Depuis le début de la décennie, certains pays du sud de l'Europe commercialisent des visas de résident auprès de riches investisseurs chinois, russes ou africains. Un business qui alimente évasion fiscale et blanchiment d'argent.

Armand Arton a l'assurance de ceux que les lendemains difficiles n'effraient pas. Costume griffé, regard d'aigle, carrure de hockeyeur. L'homme, qui navigue entre Dubaï et Montréal, fuit les caméras et préfère le secret des cabinets d'avocats d'affaires aux lumières des plateaux de télévision. Il murmure à l'oreille de bon nombre de chefs d'Etat et connaît tout de la vie d'une centaine de milliardaires chinois, russes ou moyen-orientaux.

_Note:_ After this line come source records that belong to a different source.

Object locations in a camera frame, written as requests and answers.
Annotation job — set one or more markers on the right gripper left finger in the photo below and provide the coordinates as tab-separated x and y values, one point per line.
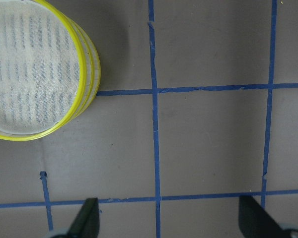
87	222

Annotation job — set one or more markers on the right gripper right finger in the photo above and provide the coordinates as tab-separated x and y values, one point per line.
254	221

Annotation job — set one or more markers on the yellow steamer layer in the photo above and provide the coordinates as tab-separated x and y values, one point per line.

Son business ? La vente de passeports. Plus précisément, la vente d'une citoyenneté, moyennant un gros chèque pour le pays hôte. Au passage, il touche une commission sur chaque dossier conclu. Ses clients ? Des migrants. Pas ceux qui s'entassent dans des bateaux rouillés et échouent exténués sur les plages de Lampedusa, en Italie. Mais ceux qui voyagent dans le confort ouaté d'une business class et sont prêts à aligner six ou sept zéros afin de s'offrir un passeport européen, gage de tranquillité pour passer les frontières, de sécurité... et de nouvelle vie.

Ce quadragénaire d'origine arménienne, fondateur d'Arton Capital, est un des rois des "golden visas", ces programmes tout à fait légaux mis sur pied par certains pays. Dans un monde globalisé où l'argent n'a pas de drapeau, une vingtaine de petits Etats ont peaufiné de tels "paquets-cadeaux" pour attirer des super-riches dans l'espoir de revigorer leur économie.